__WORK REQUEST__:
Transcribe all of the data exactly, leaving nothing out.

Content starts

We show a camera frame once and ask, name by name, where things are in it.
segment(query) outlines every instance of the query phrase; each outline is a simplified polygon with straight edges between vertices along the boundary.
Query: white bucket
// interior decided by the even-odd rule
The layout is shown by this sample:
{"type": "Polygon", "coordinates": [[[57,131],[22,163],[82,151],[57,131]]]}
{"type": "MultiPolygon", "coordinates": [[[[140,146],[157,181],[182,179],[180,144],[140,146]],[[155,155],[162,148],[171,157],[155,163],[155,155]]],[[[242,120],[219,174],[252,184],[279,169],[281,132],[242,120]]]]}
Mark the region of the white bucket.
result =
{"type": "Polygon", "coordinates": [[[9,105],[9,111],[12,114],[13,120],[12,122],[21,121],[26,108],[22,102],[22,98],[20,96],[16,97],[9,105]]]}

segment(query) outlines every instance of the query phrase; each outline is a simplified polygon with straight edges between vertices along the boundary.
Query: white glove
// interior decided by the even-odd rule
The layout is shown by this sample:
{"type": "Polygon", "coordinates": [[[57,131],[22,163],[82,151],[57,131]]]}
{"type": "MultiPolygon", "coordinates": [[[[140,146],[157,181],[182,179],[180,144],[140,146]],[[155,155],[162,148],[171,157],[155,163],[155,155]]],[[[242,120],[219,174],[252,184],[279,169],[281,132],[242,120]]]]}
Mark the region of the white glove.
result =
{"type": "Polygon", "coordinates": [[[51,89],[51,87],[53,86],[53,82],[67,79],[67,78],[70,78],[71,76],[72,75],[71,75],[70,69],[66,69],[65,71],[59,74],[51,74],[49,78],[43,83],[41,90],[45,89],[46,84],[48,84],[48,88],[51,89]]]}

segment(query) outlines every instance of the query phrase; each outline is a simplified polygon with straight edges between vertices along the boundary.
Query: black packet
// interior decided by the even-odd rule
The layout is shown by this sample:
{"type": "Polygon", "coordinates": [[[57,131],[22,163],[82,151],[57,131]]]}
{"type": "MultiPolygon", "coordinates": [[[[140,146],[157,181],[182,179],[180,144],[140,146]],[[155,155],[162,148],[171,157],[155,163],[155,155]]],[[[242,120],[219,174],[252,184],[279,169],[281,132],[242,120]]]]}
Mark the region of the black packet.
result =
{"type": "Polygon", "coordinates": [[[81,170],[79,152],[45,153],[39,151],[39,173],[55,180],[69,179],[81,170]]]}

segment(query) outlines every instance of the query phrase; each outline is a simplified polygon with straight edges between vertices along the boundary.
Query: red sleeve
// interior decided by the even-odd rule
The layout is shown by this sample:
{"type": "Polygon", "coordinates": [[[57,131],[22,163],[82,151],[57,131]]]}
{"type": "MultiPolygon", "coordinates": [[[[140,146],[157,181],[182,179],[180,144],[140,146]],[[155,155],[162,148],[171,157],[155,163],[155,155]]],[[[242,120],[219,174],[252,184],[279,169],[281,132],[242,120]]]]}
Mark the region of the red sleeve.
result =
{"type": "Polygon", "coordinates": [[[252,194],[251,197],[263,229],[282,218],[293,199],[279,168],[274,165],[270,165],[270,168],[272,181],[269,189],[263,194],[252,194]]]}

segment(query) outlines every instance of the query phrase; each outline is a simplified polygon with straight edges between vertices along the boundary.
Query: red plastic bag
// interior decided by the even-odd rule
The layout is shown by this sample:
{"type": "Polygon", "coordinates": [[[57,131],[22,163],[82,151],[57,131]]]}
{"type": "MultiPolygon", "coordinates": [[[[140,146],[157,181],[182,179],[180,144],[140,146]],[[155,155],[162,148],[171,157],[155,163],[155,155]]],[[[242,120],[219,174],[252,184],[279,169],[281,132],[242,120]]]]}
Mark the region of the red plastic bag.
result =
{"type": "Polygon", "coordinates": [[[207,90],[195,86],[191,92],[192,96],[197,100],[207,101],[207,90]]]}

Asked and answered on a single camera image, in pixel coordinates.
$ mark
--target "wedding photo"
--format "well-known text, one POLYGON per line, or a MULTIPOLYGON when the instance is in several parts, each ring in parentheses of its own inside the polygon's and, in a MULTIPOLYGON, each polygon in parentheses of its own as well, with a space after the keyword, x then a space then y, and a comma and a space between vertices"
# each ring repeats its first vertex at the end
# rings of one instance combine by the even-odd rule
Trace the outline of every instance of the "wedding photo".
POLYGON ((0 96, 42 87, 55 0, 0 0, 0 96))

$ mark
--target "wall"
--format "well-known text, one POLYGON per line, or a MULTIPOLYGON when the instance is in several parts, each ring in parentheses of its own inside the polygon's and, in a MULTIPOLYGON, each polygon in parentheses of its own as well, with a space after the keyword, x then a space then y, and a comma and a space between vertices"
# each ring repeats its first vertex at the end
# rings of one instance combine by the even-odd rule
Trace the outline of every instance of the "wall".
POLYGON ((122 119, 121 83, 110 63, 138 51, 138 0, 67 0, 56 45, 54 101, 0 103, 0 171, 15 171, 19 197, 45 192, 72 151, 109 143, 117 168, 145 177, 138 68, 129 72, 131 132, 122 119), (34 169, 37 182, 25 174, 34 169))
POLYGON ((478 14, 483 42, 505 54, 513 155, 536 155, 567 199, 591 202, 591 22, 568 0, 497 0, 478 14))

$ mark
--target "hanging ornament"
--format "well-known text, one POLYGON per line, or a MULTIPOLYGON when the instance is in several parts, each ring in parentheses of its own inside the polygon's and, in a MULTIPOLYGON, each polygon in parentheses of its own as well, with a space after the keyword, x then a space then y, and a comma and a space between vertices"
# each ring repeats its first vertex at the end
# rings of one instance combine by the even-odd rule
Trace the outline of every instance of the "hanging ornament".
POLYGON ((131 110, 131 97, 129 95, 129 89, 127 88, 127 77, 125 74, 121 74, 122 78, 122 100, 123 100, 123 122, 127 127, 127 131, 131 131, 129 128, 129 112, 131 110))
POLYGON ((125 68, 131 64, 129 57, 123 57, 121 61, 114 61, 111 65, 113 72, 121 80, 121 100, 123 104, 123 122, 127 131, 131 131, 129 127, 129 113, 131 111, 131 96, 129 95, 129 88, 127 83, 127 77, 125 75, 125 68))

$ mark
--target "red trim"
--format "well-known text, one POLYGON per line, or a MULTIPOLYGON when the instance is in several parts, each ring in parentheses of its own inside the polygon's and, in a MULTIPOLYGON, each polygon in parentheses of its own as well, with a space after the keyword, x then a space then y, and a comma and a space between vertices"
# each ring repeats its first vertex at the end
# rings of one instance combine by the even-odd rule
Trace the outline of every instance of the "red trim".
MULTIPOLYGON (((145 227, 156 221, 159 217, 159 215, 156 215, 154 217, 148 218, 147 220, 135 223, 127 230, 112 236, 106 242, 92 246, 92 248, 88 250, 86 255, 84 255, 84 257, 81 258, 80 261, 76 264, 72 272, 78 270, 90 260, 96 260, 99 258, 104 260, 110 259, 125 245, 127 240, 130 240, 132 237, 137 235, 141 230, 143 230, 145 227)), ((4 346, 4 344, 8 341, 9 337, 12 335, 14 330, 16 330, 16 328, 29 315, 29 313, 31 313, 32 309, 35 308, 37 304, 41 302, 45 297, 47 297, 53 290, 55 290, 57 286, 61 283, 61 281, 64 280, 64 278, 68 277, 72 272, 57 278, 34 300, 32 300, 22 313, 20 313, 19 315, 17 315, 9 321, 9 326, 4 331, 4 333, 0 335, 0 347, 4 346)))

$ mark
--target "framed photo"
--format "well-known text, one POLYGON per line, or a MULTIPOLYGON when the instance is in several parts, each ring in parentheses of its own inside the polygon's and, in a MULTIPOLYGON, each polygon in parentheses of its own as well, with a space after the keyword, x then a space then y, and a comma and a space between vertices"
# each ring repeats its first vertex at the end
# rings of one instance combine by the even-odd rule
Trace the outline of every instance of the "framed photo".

Content ends

__ANSWER FOR THE TASK__:
We show a camera frame once and ask, name by name, where things are in it.
segment(query) outlines every instance of the query phrase; each outline is a simplified polygon with straight edges between vertices along the boundary.
Query: white bucket
// interior decided by the even-odd rule
The layout is shown by this sample:
{"type": "Polygon", "coordinates": [[[57,131],[22,163],[82,151],[57,131]]]}
{"type": "MultiPolygon", "coordinates": [[[[140,146],[157,181],[182,179],[180,144],[140,146]],[[155,155],[162,148],[171,157],[155,163],[155,155]]],[[[242,120],[219,174],[252,184],[279,169],[281,132],[242,120]]]]}
Mark the region of the white bucket.
result =
{"type": "Polygon", "coordinates": [[[9,105],[9,111],[12,114],[13,120],[12,122],[21,121],[26,108],[22,102],[22,98],[20,96],[16,97],[9,105]]]}

segment(query) outlines every instance of the query phrase; each outline is a simplified polygon with straight edges between vertices along the boundary.
Query: white glove
// interior decided by the even-odd rule
The layout is shown by this sample:
{"type": "Polygon", "coordinates": [[[57,131],[22,163],[82,151],[57,131]]]}
{"type": "MultiPolygon", "coordinates": [[[[140,146],[157,181],[182,179],[180,144],[140,146]],[[155,155],[162,148],[171,157],[155,163],[155,155]]],[[[242,120],[219,174],[252,184],[279,169],[281,132],[242,120]]]]}
Mark the region of the white glove.
result =
{"type": "Polygon", "coordinates": [[[51,89],[51,87],[53,86],[53,82],[67,79],[67,78],[70,78],[71,76],[72,75],[71,75],[70,69],[66,69],[65,71],[59,74],[51,74],[49,78],[43,83],[41,90],[45,89],[46,84],[48,84],[48,88],[51,89]]]}

segment(query) outlines every instance of the query phrase; each outline is a simplified polygon with straight edges between vertices along the boundary.
Query: black packet
// interior decided by the even-odd rule
The layout is shown by this sample:
{"type": "Polygon", "coordinates": [[[57,131],[22,163],[82,151],[57,131]]]}
{"type": "MultiPolygon", "coordinates": [[[[140,146],[157,181],[182,179],[180,144],[140,146]],[[155,155],[162,148],[171,157],[155,163],[155,155]]],[[[242,120],[219,174],[252,184],[279,169],[281,132],[242,120]]]]}
Mark the region of the black packet.
result =
{"type": "Polygon", "coordinates": [[[81,170],[79,152],[45,153],[39,151],[39,173],[55,180],[69,179],[81,170]]]}

segment(query) outlines every instance of the query phrase; each outline is a simplified polygon with straight edges between vertices along the boundary.
Query: red sleeve
// interior decided by the even-odd rule
The layout is shown by this sample:
{"type": "Polygon", "coordinates": [[[57,131],[22,163],[82,151],[57,131]]]}
{"type": "MultiPolygon", "coordinates": [[[[140,146],[157,181],[182,179],[180,144],[140,146]],[[155,155],[162,148],[171,157],[155,163],[155,155]]],[[[242,120],[219,174],[252,184],[279,169],[281,132],[242,120]]]]}
Mark the region of the red sleeve.
result =
{"type": "Polygon", "coordinates": [[[252,194],[251,197],[263,229],[282,218],[293,199],[279,168],[274,165],[270,165],[270,168],[272,181],[269,189],[263,194],[252,194]]]}

segment(query) outlines every instance of the query phrase; each outline is a simplified polygon with straight edges between vertices along the boundary.
Query: red plastic bag
// interior decided by the even-odd rule
The layout is shown by this sample:
{"type": "Polygon", "coordinates": [[[57,131],[22,163],[82,151],[57,131]]]}
{"type": "MultiPolygon", "coordinates": [[[[140,146],[157,181],[182,179],[180,144],[140,146]],[[155,155],[162,148],[171,157],[155,163],[155,155]]],[[[242,120],[219,174],[252,184],[279,169],[281,132],[242,120]]]]}
Mark the region of the red plastic bag.
result =
{"type": "Polygon", "coordinates": [[[207,90],[195,86],[191,92],[192,96],[197,100],[207,101],[207,90]]]}

Asked and answered on a single camera image, in pixel coordinates.
$ mark
--target "wedding photo"
--format "well-known text, one POLYGON per line, or a MULTIPOLYGON when the instance is in several parts, each ring in parentheses of its own inside the polygon's and, in a MULTIPOLYGON, each polygon in parentheses of its own as well, with a space after the keyword, x then a space then y, and a comma and a space between vertices"
# each ring repeats its first vertex at the end
# rings of one instance combine by the even-odd rule
Trace the outline of every instance of the "wedding photo".
POLYGON ((0 96, 42 87, 55 0, 0 0, 0 96))

$ mark
--target "wall"
--format "well-known text, one POLYGON per line, or a MULTIPOLYGON when the instance is in several parts, each ring in parentheses of its own inside the polygon's and, in a MULTIPOLYGON, each polygon in parentheses of its own as well, with a space after the keyword, x then a space then y, and a comma and a space between vertices"
# each ring repeats its first vertex at the end
# rings of one instance combine by the even-odd rule
Trace the outline of every instance of the "wall".
POLYGON ((122 119, 121 83, 110 63, 138 51, 138 0, 67 0, 56 45, 54 101, 0 103, 0 171, 15 171, 19 197, 45 192, 72 151, 109 143, 117 168, 145 177, 138 68, 129 72, 131 132, 122 119), (34 169, 37 182, 25 174, 34 169))
POLYGON ((478 14, 483 42, 505 54, 513 155, 536 155, 567 199, 591 202, 591 22, 568 0, 497 0, 478 14))

$ mark
--target "hanging ornament"
--format "well-known text, one POLYGON per line, or a MULTIPOLYGON when the instance is in several parts, each ring in parentheses of its own inside the polygon's and, in a MULTIPOLYGON, each polygon in parentheses of its own as well, with a space after the keyword, x then a space then y, and a comma and a space between vertices"
# each ring repeats its first vertex at the end
# rings of one instance combine by the even-odd rule
Trace the outline of every instance of the "hanging ornament".
POLYGON ((131 110, 131 97, 129 95, 129 89, 127 88, 127 77, 125 74, 121 74, 122 78, 122 100, 123 100, 123 122, 127 127, 127 131, 131 131, 129 128, 129 112, 131 110))
POLYGON ((125 68, 131 64, 129 57, 123 57, 121 61, 114 61, 111 65, 113 72, 121 80, 121 100, 123 104, 123 122, 127 131, 131 131, 129 127, 129 113, 131 111, 131 96, 129 95, 129 88, 127 83, 127 77, 125 75, 125 68))

$ mark
--target "red trim"
--format "well-known text, one POLYGON per line, or a MULTIPOLYGON when the instance is in several parts, each ring in parentheses of its own inside the polygon's and, in a MULTIPOLYGON, each polygon in parentheses of its own as well, with a space after the keyword, x then a space then y, and a comma and a space between vertices"
# each ring repeats its first vertex at the end
# rings of one instance combine by the even-odd rule
Trace the outline of every instance of the "red trim".
MULTIPOLYGON (((145 227, 156 221, 159 217, 159 215, 156 215, 154 217, 148 218, 147 220, 135 223, 127 230, 112 236, 106 242, 92 246, 92 248, 88 250, 86 255, 84 255, 84 257, 81 258, 80 261, 76 264, 72 272, 78 270, 90 260, 96 260, 99 258, 104 260, 110 259, 125 245, 127 240, 130 240, 132 237, 137 235, 141 230, 143 230, 145 227)), ((4 346, 4 344, 8 341, 9 337, 12 335, 14 330, 16 330, 16 328, 29 315, 29 313, 31 313, 32 309, 35 308, 37 304, 41 302, 45 297, 47 297, 53 290, 55 290, 57 286, 61 283, 61 281, 64 280, 64 278, 68 277, 72 272, 57 278, 34 300, 32 300, 22 313, 20 313, 19 315, 17 315, 9 321, 9 326, 4 331, 4 333, 0 335, 0 347, 4 346)))

$ mark
--target "framed photo"
--format "well-known text, one POLYGON per line, or a MULTIPOLYGON when the instance is in several parts, each ring in parentheses of its own inside the polygon's and, in a MULTIPOLYGON, each polygon in parentheses of its own as well, with a space after the keyword, x then a space then y, and a comma and a space between vertices"
# each ring repeats its first vertex at the end
# rings of one instance combine by the even-odd rule
Trace the outline of every instance of the "framed photo".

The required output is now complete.